The justices denied a police union’s petition contending that the law should make public police records only for incidents that happen after the law took effect Tuesday. They gave no explanation for the one-line denial order.

The law was passed in response to national distress over a series of fatal police shootings of unarmed minority men, but applies only when officers are found to have improperly used force or discharged firearms, committed sexual assaults on the job, or have been dishonest in official duties.

The San Bernardino County sheriff’s deputies union asked the justices to find that the law should only apply to incidents in 2019 or later. The law “contains no legislative direction for a retroactive application,” according to the petition.

It also cites a letter from Los Angeles police Chief Michel Moore saying that applying the law to older incidents could cost his law enforcement department hundreds of thousands of work hours. The LAPD is expecting “a massive influx in historical records requests” and hiring extra employees and buying expensive hardware and software to comply, Moore wrote.

Attorneys for the union did not immediately respond to a request for comment.

Peter Bibring, the American Civil Liberties Union’s director of police practices for California, called the union’s legal arguments “meritless.”

The bill’s author and advocates including some media organizations said legislators clearly intended the law to include any records, no matter how old.

By signing the bill, termed-out Democratic Gov. Jerry Brown partially reversed his approval 40 years ago of a law imposing some of the nation’s toughest law enforcement secrecy rules.

David Snyder, executive director of the pro-transparency First Amendment Coalition, said it was unusual for the union to appeal directly to the state Supreme Court instead of starting with a county superior court.

Media organizations including the Los Angeles Times, radio station KQED and the California News Publishers Association joined the coalition in opposing the union’s challenge.
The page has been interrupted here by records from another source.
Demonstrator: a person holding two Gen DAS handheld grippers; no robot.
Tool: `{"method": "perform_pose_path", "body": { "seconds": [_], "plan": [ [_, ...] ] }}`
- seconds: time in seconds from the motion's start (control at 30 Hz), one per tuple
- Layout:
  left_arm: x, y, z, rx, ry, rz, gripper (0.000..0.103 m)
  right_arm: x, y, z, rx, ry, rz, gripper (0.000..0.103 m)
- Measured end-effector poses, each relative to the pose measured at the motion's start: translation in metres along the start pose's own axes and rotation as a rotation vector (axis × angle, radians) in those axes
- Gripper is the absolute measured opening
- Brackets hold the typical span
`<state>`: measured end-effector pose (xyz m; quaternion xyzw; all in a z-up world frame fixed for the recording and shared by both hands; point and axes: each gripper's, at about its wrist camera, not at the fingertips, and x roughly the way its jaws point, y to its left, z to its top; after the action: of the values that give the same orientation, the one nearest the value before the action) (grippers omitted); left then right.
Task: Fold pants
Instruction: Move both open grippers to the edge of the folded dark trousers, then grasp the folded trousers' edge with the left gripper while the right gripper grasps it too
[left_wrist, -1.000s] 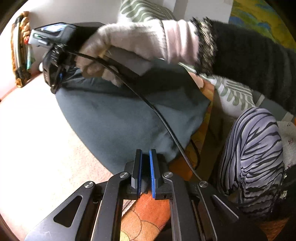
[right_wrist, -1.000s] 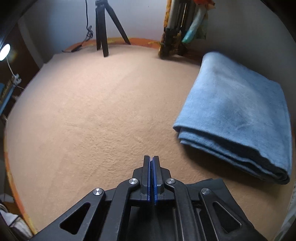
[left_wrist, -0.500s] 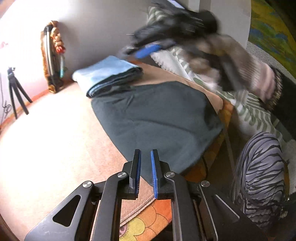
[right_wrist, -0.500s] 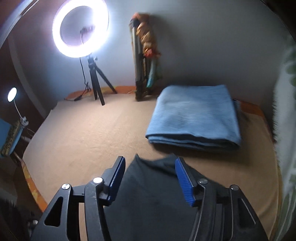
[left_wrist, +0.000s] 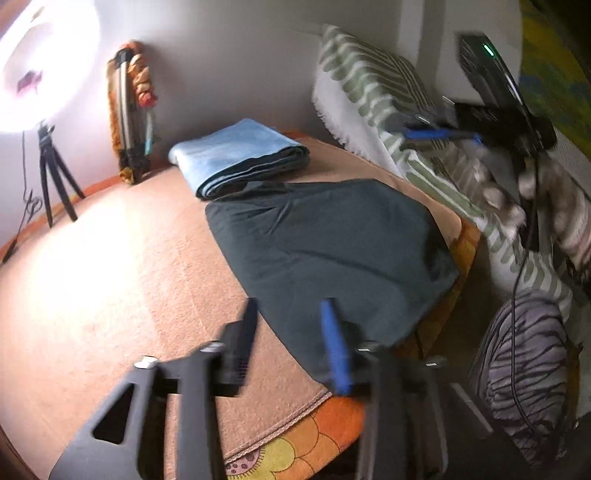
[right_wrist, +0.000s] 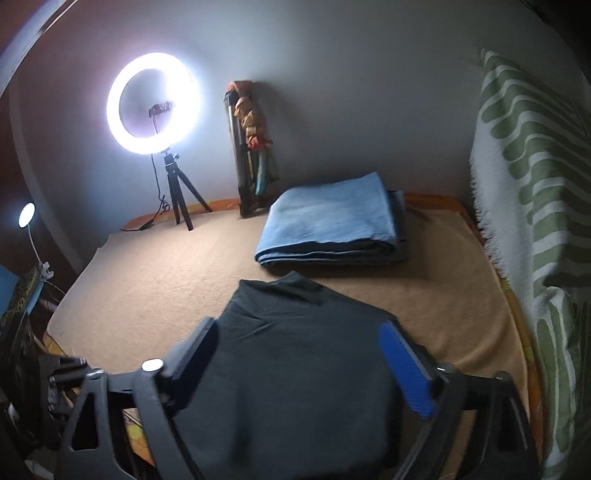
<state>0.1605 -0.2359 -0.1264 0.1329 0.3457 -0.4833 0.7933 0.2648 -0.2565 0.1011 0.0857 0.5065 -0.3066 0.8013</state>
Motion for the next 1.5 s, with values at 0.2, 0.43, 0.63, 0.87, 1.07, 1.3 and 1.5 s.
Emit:
{"method": "perform_pose_path", "body": {
  "seconds": [0.2,0.43,0.63,0.87,1.07,1.3,1.5],
  "plan": [
    [0.012,0.021,0.006,-0.108,0.024,-0.044,0.045,-0.014,-0.032,-0.007,0.033,0.04,-0.045,0.103],
    [0.044,0.039,0.021,-0.24,0.079,-0.104,0.058,-0.002,-0.08,-0.025,0.169,0.143,0.019,0.103],
    [0.075,0.051,0.023,-0.325,0.141,-0.109,0.059,0.042,-0.096,-0.043,0.24,0.243,0.126,0.103],
    [0.099,0.06,0.027,-0.372,0.161,-0.104,0.059,0.089,-0.101,-0.052,0.222,0.32,0.158,0.102],
    [0.114,0.061,0.033,-0.37,0.174,-0.107,0.059,0.102,-0.116,-0.053,0.244,0.326,0.194,0.099],
    [0.124,0.067,0.039,-0.401,0.153,-0.136,0.059,0.115,-0.122,-0.056,0.265,0.329,0.28,0.098],
    [0.13,0.069,0.043,-0.399,0.134,-0.16,0.056,0.118,-0.115,-0.055,0.233,0.323,0.322,0.092]
  ]
}}
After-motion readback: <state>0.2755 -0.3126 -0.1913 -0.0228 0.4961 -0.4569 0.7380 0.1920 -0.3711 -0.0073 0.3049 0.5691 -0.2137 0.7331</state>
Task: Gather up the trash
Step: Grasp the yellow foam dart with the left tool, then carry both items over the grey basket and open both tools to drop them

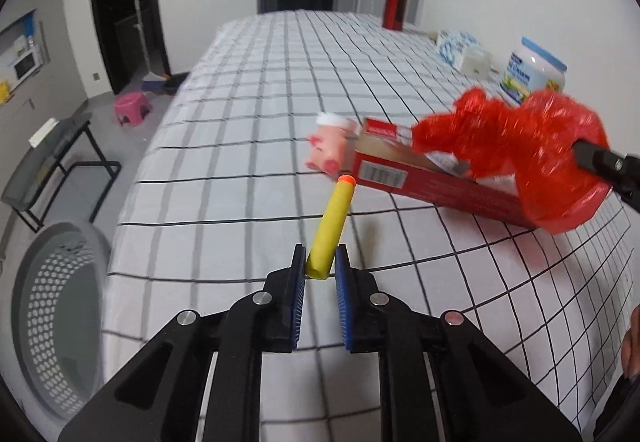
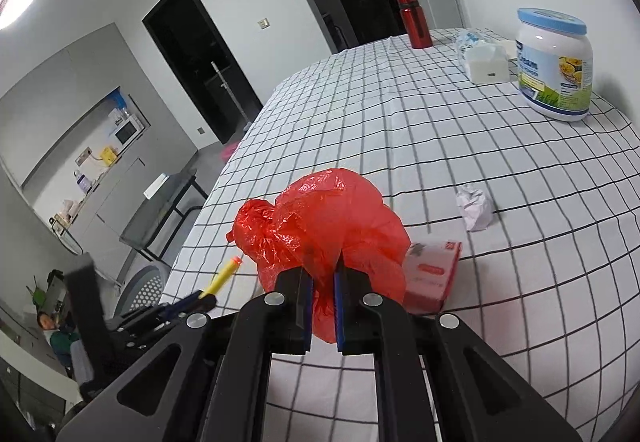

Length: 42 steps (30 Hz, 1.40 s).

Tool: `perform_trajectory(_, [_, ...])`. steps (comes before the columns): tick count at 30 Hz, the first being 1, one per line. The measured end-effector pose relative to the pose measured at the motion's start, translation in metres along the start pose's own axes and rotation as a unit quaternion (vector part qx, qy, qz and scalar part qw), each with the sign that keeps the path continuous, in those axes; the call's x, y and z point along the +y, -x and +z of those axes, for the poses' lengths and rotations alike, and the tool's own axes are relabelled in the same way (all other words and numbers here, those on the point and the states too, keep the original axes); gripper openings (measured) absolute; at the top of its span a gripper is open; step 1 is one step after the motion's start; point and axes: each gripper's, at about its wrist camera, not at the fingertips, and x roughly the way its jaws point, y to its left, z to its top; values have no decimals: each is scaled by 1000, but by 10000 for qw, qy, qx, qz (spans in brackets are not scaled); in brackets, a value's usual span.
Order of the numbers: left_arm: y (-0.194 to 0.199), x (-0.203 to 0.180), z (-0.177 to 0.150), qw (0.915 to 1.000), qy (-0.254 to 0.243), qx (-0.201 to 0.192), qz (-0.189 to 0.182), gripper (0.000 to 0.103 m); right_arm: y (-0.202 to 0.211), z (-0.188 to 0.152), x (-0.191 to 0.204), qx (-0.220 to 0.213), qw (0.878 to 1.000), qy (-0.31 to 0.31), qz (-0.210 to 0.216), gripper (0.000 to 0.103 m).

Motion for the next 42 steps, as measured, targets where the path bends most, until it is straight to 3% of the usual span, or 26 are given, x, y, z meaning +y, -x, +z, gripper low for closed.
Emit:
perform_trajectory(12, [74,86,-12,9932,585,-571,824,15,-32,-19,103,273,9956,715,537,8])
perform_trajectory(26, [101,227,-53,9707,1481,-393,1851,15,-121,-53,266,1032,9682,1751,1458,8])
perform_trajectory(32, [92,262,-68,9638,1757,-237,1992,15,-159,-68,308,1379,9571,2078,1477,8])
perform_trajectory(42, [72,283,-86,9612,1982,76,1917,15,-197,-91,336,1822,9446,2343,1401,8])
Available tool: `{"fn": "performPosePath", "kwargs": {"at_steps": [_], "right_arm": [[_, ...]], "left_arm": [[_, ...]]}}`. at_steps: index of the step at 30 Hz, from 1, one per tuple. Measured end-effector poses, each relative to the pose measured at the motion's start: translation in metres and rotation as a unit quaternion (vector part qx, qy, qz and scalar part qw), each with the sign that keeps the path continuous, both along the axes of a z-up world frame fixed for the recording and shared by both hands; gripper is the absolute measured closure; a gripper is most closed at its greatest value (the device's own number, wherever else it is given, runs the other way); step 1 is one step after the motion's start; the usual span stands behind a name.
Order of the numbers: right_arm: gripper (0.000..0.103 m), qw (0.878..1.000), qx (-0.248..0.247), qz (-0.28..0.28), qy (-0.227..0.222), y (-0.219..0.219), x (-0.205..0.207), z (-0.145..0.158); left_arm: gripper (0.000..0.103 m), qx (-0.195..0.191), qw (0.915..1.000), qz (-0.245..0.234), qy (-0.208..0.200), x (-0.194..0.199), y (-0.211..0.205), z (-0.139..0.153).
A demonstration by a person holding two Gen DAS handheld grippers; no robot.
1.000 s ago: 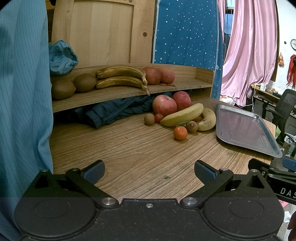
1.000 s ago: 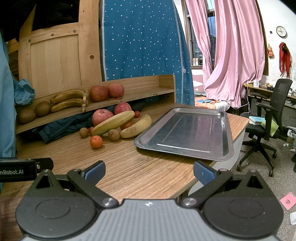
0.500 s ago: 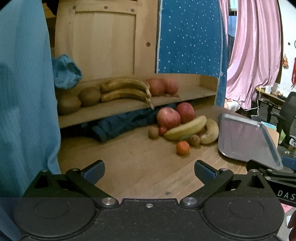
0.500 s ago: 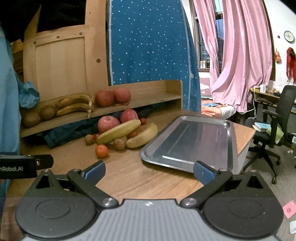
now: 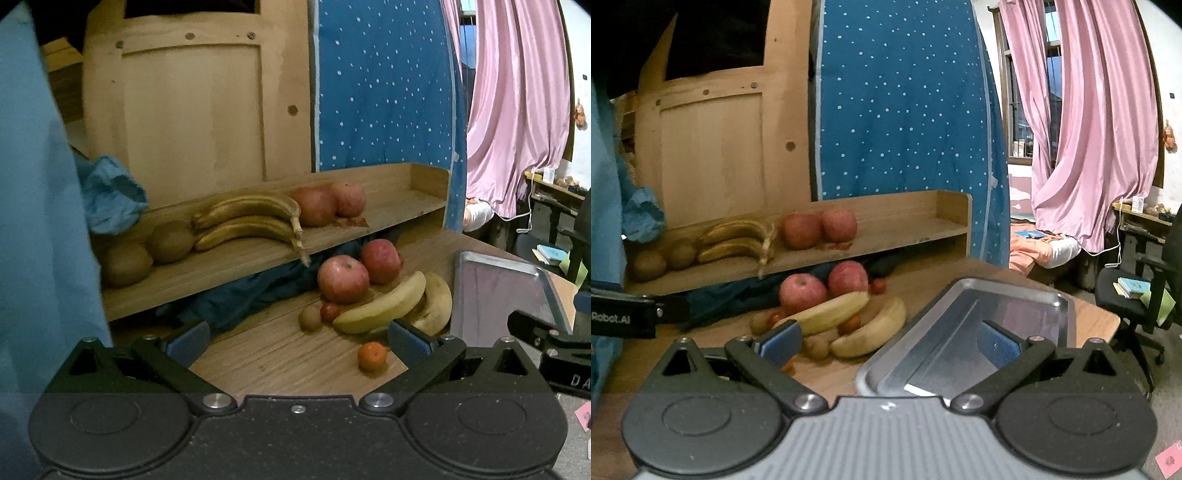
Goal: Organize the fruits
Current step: 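Reach the left gripper to the mandarin while the right gripper reaches the banana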
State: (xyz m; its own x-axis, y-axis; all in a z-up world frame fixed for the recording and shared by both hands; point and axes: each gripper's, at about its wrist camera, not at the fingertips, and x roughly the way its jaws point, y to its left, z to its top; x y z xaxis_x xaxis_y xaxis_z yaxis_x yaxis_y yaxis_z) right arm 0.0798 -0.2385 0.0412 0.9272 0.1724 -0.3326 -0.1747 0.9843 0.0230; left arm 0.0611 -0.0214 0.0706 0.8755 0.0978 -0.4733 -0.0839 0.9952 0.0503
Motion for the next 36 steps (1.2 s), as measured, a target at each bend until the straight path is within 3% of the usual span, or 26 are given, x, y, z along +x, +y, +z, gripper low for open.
{"fn": "performPosePath", "kwargs": {"at_steps": [7,18,25,36], "right_arm": [[0.000,1.000,-0.011,0.010,0.000,-0.011,0.037,-0.005],[0.000,0.996,0.004,0.067,0.050,-0.028,0.083,-0.023],[0.000,0.991,-0.006,0.119,0.065,-0.019,0.102,-0.031],[0.006,0.986,0.002,0.136,0.099,-0.006,0.144,-0.041]], "left_arm": [[0.001,0.010,0.9995,-0.013,0.028,0.037,-0.008,-0.010],[0.001,0.015,0.9948,-0.076,0.065,0.079,-0.019,-0.045],[0.001,0.012,0.9927,-0.082,0.088,0.091,-0.017,-0.060],[0.005,-0.003,0.9904,-0.094,0.102,0.099,-0.022,-0.073]]}}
Organizations representing cities, counties, sheriffs and police chiefs had not taken a position on the union’s challenge. None were aware of other agencies following the lead of Inglewood, where city council members recently voted to destroy old police shooting and internal investigation records.

“It’s the first time in 40 years that California opened up the secrecy around police records,” said the new law’s author, Democratic state Sen. Nancy Skinner of Berkeley.She added: “Good policing requires community trust, and one way to build that trust is transparency.”